• PROBLEM STATEMENT
Copy each line below containing "green".

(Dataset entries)
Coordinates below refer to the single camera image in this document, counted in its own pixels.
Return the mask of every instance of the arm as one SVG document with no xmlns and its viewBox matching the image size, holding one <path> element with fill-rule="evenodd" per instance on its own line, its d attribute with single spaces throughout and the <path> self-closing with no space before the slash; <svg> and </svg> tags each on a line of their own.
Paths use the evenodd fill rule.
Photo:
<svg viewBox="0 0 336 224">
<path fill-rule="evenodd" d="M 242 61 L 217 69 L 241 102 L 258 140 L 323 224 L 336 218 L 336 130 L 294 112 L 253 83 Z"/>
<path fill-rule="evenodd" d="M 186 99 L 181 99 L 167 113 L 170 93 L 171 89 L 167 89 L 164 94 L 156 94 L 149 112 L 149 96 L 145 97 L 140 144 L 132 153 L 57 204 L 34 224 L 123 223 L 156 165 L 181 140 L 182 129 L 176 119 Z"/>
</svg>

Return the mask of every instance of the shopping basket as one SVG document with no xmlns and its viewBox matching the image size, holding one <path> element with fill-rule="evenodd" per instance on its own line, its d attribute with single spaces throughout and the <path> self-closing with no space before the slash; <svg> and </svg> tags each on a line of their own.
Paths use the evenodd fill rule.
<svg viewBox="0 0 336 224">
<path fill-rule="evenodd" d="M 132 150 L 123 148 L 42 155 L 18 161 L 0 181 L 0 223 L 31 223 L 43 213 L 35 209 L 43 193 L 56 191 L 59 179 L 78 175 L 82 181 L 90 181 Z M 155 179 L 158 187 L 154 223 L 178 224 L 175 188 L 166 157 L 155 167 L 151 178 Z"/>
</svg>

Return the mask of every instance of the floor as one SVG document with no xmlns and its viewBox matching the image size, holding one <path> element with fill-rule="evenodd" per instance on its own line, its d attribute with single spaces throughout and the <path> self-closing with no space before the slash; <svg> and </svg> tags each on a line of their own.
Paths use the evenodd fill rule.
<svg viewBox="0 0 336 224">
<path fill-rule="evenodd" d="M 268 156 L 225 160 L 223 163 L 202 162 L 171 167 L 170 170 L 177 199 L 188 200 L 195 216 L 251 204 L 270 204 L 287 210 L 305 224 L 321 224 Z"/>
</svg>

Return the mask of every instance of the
--
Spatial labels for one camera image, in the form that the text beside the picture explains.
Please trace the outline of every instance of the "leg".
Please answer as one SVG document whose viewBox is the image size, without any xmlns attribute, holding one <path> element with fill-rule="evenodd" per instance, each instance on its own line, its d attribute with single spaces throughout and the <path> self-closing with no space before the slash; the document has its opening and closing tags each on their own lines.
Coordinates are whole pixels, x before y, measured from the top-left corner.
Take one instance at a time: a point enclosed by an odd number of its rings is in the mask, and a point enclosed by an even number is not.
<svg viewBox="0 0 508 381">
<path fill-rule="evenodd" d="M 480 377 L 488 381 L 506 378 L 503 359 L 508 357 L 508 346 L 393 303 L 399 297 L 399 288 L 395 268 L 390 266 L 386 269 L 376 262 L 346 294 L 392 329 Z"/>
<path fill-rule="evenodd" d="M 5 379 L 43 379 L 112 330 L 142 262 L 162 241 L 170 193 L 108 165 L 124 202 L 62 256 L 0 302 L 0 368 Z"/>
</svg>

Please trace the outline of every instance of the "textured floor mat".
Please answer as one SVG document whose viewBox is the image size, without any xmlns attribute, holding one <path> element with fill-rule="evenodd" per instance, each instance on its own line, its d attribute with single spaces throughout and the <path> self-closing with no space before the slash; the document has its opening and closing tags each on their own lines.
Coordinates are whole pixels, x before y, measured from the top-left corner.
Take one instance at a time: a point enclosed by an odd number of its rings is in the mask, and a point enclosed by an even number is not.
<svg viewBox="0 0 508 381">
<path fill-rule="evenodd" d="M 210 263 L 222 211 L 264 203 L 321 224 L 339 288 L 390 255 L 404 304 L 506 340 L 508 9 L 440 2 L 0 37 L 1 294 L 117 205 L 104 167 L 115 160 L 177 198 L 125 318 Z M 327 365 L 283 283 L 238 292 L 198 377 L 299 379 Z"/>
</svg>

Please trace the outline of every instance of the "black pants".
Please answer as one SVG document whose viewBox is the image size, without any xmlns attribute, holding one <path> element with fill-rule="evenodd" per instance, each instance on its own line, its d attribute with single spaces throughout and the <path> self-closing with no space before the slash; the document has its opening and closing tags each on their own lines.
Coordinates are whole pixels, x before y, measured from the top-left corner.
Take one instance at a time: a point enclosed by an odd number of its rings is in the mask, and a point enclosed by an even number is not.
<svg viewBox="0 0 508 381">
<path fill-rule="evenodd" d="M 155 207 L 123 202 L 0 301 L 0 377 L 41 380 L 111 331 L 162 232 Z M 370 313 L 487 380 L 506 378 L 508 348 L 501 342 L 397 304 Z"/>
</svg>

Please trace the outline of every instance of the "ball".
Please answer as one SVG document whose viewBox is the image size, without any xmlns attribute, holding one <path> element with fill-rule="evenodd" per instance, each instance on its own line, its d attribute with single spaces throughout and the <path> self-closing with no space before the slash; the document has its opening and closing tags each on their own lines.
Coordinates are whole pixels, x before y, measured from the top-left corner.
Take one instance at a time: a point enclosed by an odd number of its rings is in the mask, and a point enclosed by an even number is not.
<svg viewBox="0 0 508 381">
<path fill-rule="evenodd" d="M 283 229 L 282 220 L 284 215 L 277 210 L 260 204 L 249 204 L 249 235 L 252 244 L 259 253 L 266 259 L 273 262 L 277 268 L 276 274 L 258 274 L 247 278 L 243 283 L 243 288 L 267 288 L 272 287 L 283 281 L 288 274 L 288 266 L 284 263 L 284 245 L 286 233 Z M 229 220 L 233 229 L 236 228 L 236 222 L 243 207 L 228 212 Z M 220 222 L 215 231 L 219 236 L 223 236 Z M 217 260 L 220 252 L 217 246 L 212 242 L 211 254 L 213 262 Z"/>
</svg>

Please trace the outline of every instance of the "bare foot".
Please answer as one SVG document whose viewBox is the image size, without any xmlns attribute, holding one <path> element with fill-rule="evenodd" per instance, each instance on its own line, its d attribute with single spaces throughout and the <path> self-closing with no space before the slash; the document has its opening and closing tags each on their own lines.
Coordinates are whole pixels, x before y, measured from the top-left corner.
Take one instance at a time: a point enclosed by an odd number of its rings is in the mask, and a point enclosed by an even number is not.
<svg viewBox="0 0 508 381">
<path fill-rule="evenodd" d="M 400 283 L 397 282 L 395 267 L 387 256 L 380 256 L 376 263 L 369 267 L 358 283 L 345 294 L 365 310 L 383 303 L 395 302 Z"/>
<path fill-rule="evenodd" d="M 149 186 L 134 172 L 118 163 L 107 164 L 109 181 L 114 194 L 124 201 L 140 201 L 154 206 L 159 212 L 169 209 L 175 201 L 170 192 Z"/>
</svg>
* * *
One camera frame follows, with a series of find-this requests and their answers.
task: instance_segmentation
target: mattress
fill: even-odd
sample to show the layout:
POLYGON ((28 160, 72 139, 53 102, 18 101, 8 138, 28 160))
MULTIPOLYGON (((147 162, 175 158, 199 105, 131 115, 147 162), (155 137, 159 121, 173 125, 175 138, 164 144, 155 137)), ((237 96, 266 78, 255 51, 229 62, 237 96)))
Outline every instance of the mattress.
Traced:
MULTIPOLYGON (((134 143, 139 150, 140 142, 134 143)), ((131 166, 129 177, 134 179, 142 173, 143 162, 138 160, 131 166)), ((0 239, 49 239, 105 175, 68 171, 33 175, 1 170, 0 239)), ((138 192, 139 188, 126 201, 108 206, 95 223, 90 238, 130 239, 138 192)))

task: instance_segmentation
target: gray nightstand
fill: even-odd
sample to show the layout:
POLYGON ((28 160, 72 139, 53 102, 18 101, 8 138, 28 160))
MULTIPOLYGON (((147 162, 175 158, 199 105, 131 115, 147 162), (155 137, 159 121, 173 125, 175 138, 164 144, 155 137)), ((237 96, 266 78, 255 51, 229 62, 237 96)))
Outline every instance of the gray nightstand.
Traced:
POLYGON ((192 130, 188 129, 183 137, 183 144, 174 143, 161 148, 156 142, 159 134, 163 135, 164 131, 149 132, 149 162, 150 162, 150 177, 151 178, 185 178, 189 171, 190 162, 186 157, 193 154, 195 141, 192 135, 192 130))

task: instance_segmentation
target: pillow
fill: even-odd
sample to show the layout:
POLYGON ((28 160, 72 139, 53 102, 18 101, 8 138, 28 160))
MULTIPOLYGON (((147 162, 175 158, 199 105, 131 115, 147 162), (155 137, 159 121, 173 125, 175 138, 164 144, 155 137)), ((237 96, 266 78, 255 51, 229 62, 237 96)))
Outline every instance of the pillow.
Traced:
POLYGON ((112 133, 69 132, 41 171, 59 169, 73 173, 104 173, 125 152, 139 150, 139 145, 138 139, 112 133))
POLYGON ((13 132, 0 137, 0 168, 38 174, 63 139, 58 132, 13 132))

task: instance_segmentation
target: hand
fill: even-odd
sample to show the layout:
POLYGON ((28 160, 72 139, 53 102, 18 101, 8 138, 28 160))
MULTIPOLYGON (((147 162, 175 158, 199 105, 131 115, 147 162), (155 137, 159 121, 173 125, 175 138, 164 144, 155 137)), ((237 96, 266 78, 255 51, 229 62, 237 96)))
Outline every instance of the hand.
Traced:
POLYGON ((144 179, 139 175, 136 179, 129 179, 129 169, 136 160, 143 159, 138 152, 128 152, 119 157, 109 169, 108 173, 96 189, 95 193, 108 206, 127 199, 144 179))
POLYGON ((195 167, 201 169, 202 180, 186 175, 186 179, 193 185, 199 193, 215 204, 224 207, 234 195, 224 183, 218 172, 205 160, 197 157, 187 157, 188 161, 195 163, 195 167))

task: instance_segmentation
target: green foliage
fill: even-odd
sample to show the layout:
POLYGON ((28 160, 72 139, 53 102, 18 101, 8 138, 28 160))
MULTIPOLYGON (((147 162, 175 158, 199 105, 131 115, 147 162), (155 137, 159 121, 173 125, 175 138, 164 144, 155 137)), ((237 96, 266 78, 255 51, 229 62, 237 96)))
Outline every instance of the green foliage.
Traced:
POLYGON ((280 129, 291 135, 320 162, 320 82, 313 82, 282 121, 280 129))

• RESPONSE TO THE TASK
target: green foliage
Outline every instance of the green foliage.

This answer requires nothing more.